Material provided:

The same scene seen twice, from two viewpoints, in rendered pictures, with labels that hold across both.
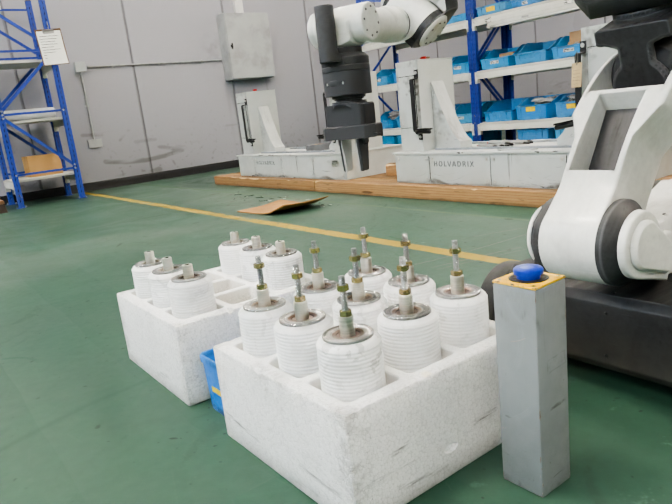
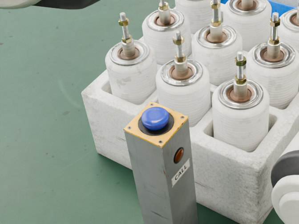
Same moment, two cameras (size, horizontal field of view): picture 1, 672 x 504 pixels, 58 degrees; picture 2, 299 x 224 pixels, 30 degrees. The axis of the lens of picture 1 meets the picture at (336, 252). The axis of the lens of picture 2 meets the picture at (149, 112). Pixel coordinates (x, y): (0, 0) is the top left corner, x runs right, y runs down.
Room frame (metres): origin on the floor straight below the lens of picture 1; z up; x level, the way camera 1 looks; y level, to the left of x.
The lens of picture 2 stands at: (0.68, -0.83, 0.89)
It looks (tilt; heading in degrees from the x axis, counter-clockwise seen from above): 44 degrees down; 78
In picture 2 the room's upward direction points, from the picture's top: 9 degrees counter-clockwise
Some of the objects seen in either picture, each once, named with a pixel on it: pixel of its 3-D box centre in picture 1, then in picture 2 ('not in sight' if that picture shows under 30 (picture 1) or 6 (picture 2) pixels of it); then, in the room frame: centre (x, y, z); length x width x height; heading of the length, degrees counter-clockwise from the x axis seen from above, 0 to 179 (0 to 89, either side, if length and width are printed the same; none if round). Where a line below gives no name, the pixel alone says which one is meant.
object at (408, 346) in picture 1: (411, 365); (185, 109); (0.90, -0.10, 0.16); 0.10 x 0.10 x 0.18
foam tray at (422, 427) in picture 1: (368, 384); (219, 99); (1.00, -0.03, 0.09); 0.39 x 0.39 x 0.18; 36
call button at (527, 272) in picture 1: (528, 274); (155, 120); (0.81, -0.26, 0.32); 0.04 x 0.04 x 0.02
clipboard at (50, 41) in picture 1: (51, 43); not in sight; (6.00, 2.40, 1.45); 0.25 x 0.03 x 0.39; 125
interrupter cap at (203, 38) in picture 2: (359, 298); (216, 36); (1.00, -0.03, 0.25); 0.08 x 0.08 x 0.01
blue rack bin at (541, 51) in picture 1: (544, 51); not in sight; (6.24, -2.26, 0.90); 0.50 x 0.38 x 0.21; 126
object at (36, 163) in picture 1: (42, 164); not in sight; (6.15, 2.80, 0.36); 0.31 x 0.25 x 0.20; 125
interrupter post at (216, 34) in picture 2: (358, 291); (216, 30); (1.00, -0.03, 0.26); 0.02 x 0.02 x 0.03
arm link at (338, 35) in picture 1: (343, 39); not in sight; (1.15, -0.06, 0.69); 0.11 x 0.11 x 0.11; 55

Task: Type the entries again verbatim. Any pictures should be skipped.

Solution:
The same scene seen twice, from two viewpoints, in rendered pictures, with labels that hold across both.
Same moment, two cameras (size, horizontal field of view): picture 1, 672 x 504 pixels, 58 degrees; picture 2, 299 x 224 pixels, 30 degrees. The axis of the lens of picture 1 meets the picture at (336, 252). The axis of the lens of picture 2 meets the picture at (149, 112). Pixel coordinates (x, y): (0, 0) is the top left corner, x runs right, y runs down.
Room frame (metres): origin on the floor straight below the lens of picture 1; z up; x level, the way camera 1 looks; y level, to the left of x.
The lens of picture 2 stands at: (0.68, -0.83, 0.89)
It looks (tilt; heading in degrees from the x axis, counter-clockwise seen from above): 44 degrees down; 78
In picture 2 the room's upward direction points, from the picture's top: 9 degrees counter-clockwise
Some of the objects seen in either picture, each once, named with a pixel on it: pixel of its 3-D box centre in picture 1, then in picture 2 ('not in sight' if that picture shows under 30 (picture 1) or 6 (picture 2) pixels of it); then, in the room frame: centre (x, y, z); length x width x height; heading of the length, degrees counter-clockwise from the x axis seen from above, 0 to 179 (0 to 89, either side, if length and width are printed the same; none if round). Where a line below gives no name, the pixel alone says which one is meant.
object at (408, 346) in picture 1: (411, 365); (185, 109); (0.90, -0.10, 0.16); 0.10 x 0.10 x 0.18
foam tray at (422, 427) in picture 1: (368, 384); (219, 99); (1.00, -0.03, 0.09); 0.39 x 0.39 x 0.18; 36
call button at (527, 272) in picture 1: (528, 274); (155, 120); (0.81, -0.26, 0.32); 0.04 x 0.04 x 0.02
clipboard at (50, 41) in picture 1: (51, 43); not in sight; (6.00, 2.40, 1.45); 0.25 x 0.03 x 0.39; 125
interrupter cap at (203, 38) in picture 2: (359, 298); (216, 36); (1.00, -0.03, 0.25); 0.08 x 0.08 x 0.01
blue rack bin at (541, 51) in picture 1: (544, 51); not in sight; (6.24, -2.26, 0.90); 0.50 x 0.38 x 0.21; 126
object at (36, 163) in picture 1: (42, 164); not in sight; (6.15, 2.80, 0.36); 0.31 x 0.25 x 0.20; 125
interrupter post at (216, 34) in picture 2: (358, 291); (216, 30); (1.00, -0.03, 0.26); 0.02 x 0.02 x 0.03
arm link at (338, 35) in picture 1: (343, 39); not in sight; (1.15, -0.06, 0.69); 0.11 x 0.11 x 0.11; 55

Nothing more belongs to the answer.